Will Young got back into scoring mode. PHOTOSPORT

• Dane Cleaver shepherded Young to his fifty, off 57 balls, before falling caught to Christi Viljoen. Rippon had meanwhile been hard to get away, 1-14 off his five overs thus far. The Stags’ 100 came up off his next over, off 128 balls — the batsmen had targeted the others to neutralise the threat.

• When Ryan Duffy came into the attack, they pounced — Josh Clarkson booming a six as they plundered some useful runs. It only forced Viljoen back into the attack, however, and it had tragic consequences for the Stags with Young caught behind on 63.

• Clarkson has been the Stags’ finisher, but with more than 150 runs still to be found, he needed to rebuild with Noema-Barnett first. At the 30-over mark, they had reached 145/5 — 143 more needed at seven runs per over, and their stand had just reached that pace at 42 off 38 when Clarkson (44 off 49) was caught off Finnie in the 33rd.

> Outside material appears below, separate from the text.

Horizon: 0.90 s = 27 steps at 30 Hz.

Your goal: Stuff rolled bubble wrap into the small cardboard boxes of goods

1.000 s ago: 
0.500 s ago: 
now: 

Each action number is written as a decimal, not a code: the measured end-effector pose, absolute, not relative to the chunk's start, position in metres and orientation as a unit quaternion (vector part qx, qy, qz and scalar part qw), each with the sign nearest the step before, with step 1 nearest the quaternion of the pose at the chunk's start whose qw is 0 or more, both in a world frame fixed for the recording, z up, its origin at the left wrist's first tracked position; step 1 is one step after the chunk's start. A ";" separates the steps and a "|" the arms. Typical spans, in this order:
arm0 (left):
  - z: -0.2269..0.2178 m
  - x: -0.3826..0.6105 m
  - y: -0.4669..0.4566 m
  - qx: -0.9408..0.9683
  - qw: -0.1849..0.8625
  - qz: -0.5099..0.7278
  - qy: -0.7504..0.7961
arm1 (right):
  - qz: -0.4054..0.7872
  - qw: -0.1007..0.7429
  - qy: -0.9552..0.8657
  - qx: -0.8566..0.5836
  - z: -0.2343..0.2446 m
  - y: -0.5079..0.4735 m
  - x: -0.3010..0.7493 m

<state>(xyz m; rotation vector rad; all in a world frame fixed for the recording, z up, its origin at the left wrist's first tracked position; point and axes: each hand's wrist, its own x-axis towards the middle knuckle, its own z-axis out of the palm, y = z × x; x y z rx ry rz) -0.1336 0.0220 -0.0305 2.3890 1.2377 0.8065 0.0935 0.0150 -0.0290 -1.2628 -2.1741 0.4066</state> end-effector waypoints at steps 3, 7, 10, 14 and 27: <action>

• Now the Volts brought Rippon back, sensing the Stags’ exposure as the dogged Navin Patel joined Noema-Barnett. They had lost too many influential bats. Twenty-two-year-old Patel responded with his first List A boundary — but lost the experience of Noema-Barnett at the end of the 39th.

• Ajaz Patel helped get them to 200 off 242 balls, 88 runs needed now off the last 10 — not an equation that would normally threaten the Stags rearguard, but today was not a normal day, the power blades all gone and Hamilton hero Seth Rance the latest absentee from the 12.

• They saw off Rippon, then Nav Patel hit his first List A six, to the great applause of all his teammates. As the Volts continued to spin it at him, he had a new career best, after his dogged 10-over resistance on debut in Napier a few games earlier. But there were more dots than scoring strokes, now, and the Stags were on thin ice.

• Well aware of the ask, the Patels began taking on more singles and, by the end of the 47th, had a partnership of 42 off 49 balls. Fifty was needed off the last three overs.

• They would gather one more single before Hunter ended Nav Patel’s determined stay on 37. Ajaz Patel and Blair Tickner didn’t give in, Tickner raising the 250 with a boundary off Smith, then poked him for another next ball. But it was third time unlucky as Smith had him caught off the following delivery, leaving an equation of 33 needed off the last over with one wicket in hand, something Jack Hunter was quite capable of restraining, even with Ajaz Patel slamming him for a six second ball.

• When Dudding was caught to give Hunter figures of 4-51, the Stags had gone down yet again in a last-over finish, and while others were close run, they still have just one win to show from five rounds. Worse, the Volts had just got their first to edge ahead of them at the foot of the points table. Things were not going to plan for the double Ford Trophy champions.


The Volts head to Invercargill to host the Aces at Queen’s Park this Wednesday while the Stags look to pick themselves up against the Firebirds at the Basin Reserve.